> **Records excerpted from a collection**:
== Segment start ==

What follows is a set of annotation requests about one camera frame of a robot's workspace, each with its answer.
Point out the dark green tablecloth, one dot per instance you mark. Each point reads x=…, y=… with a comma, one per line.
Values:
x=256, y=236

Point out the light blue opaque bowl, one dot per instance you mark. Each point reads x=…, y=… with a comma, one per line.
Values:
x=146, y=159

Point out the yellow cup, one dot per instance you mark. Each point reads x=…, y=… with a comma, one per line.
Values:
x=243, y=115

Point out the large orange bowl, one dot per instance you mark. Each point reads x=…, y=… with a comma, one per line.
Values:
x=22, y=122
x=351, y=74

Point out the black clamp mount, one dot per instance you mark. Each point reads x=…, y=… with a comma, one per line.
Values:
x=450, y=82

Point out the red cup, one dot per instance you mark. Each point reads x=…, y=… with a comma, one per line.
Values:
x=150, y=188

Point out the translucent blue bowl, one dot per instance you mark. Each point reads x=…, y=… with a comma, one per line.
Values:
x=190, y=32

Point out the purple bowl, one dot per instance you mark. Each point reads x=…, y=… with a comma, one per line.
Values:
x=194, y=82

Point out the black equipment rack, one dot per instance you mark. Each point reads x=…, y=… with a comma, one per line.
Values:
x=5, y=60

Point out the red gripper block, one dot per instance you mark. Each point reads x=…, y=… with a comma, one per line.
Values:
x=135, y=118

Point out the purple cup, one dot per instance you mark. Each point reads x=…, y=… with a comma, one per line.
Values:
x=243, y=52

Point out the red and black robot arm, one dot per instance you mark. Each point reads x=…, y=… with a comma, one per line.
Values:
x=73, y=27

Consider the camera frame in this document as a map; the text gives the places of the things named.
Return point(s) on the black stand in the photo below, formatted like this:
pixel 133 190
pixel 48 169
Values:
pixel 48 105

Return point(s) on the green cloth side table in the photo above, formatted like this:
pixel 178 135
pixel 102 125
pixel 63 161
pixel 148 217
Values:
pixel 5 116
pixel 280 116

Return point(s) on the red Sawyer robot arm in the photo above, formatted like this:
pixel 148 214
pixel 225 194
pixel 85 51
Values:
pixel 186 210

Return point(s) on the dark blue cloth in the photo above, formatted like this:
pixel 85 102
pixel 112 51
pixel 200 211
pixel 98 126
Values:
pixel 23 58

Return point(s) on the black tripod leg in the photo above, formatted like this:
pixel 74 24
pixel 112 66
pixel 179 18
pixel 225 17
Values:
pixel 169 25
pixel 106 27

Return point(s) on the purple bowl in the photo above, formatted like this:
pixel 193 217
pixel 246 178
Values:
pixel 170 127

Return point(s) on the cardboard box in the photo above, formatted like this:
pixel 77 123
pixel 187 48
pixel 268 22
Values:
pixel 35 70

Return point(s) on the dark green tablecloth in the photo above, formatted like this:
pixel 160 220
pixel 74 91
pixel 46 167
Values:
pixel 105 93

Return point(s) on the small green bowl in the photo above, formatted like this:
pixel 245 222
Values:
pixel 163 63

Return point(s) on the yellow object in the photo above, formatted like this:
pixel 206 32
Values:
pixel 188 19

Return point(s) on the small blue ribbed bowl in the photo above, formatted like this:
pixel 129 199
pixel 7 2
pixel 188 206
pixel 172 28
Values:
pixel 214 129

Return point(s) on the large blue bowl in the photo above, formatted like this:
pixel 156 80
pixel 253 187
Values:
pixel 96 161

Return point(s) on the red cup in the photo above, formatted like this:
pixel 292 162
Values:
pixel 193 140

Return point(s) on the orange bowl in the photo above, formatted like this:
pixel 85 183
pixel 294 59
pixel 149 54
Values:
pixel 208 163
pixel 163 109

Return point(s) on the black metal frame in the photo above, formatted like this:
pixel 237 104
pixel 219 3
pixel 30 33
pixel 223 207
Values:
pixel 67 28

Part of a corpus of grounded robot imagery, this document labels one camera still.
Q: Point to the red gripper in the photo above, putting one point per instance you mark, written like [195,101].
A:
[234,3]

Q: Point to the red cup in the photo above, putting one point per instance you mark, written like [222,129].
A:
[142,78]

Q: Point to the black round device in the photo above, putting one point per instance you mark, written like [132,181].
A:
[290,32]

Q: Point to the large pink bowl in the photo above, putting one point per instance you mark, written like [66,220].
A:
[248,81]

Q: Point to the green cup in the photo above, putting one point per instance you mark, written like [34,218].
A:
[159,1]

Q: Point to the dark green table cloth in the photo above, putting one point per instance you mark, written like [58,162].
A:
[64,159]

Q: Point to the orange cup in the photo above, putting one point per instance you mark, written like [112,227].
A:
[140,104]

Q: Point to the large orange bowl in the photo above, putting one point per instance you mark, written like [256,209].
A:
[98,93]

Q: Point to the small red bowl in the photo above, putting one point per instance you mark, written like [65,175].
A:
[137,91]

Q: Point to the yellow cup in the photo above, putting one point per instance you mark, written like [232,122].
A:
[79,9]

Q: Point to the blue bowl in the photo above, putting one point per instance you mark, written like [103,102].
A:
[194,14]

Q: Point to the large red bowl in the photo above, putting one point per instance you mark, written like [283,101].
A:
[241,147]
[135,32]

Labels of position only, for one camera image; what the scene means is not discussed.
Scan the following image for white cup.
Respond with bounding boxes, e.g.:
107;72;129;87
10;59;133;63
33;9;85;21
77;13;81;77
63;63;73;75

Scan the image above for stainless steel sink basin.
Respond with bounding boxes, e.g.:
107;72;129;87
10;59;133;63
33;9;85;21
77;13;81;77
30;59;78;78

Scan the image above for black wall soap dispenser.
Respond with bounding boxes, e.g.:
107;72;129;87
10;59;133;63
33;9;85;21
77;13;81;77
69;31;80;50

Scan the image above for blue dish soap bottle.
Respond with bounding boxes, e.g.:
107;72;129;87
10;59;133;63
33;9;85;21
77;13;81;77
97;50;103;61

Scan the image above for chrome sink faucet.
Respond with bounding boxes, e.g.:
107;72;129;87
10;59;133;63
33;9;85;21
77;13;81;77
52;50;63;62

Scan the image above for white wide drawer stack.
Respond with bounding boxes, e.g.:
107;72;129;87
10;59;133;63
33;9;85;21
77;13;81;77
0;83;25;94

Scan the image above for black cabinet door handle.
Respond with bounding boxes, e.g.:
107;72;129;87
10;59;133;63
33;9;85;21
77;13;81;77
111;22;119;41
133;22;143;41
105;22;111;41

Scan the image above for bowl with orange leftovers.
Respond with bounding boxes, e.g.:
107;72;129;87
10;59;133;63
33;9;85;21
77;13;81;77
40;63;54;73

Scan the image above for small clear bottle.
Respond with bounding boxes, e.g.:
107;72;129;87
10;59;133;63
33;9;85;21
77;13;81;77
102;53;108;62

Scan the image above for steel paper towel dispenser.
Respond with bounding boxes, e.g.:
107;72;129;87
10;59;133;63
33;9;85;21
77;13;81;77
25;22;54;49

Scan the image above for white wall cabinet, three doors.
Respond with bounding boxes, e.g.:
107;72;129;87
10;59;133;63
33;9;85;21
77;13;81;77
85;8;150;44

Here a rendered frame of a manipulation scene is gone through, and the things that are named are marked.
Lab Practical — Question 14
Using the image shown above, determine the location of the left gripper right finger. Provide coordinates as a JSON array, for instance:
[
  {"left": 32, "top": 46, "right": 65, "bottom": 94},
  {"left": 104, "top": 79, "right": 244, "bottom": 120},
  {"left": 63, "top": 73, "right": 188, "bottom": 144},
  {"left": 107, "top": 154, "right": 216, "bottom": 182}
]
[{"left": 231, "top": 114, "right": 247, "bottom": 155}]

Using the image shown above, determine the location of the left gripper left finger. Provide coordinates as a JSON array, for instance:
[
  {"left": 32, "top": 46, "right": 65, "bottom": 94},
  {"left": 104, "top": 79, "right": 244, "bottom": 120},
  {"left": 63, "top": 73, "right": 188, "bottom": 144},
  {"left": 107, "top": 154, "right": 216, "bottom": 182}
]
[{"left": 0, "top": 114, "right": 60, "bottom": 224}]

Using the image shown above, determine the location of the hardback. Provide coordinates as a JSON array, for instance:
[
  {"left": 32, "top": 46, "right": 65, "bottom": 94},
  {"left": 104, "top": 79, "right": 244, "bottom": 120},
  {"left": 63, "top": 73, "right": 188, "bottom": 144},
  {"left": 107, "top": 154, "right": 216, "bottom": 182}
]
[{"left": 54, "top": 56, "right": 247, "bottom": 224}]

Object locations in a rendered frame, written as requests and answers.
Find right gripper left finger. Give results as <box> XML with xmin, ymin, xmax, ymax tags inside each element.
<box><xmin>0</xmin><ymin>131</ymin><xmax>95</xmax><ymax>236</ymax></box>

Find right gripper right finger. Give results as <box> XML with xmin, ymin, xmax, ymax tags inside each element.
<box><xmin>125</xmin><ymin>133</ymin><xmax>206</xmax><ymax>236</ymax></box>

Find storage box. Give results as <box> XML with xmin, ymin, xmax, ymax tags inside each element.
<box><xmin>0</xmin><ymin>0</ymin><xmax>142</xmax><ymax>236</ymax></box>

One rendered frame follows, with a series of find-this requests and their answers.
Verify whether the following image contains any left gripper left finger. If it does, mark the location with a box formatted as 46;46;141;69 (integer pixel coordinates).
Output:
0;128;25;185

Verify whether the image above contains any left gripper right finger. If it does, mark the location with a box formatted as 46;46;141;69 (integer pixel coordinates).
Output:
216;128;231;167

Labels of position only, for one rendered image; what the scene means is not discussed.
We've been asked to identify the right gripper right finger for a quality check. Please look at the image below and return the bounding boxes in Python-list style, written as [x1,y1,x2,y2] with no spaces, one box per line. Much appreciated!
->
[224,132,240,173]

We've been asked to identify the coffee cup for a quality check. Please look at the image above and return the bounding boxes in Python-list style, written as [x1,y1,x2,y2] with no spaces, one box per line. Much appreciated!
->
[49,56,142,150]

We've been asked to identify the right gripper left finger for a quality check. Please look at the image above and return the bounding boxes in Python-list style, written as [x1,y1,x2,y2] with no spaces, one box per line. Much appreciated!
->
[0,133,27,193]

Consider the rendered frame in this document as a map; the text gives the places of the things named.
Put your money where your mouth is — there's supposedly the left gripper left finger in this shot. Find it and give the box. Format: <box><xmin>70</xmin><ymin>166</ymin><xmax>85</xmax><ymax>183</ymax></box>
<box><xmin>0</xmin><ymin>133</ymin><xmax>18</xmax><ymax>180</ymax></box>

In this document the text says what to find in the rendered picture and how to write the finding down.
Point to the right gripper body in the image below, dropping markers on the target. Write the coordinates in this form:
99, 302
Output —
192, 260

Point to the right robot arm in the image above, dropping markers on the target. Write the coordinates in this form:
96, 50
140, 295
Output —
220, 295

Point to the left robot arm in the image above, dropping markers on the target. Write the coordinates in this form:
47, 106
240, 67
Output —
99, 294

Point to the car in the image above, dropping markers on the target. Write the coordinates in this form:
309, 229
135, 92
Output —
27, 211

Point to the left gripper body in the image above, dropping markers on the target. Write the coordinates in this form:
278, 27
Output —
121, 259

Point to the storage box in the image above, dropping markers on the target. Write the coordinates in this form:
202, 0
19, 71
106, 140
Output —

== Segment end ==

Each line above that contains the string "requests" should be copied.

> **Task output**:
What follows is a set of annotation requests about one camera frame of a robot's workspace, each with its answer.
Object locations in a rendered frame, written as requests and answers.
One rendered frame follows, with a series of find-this requests and their answers.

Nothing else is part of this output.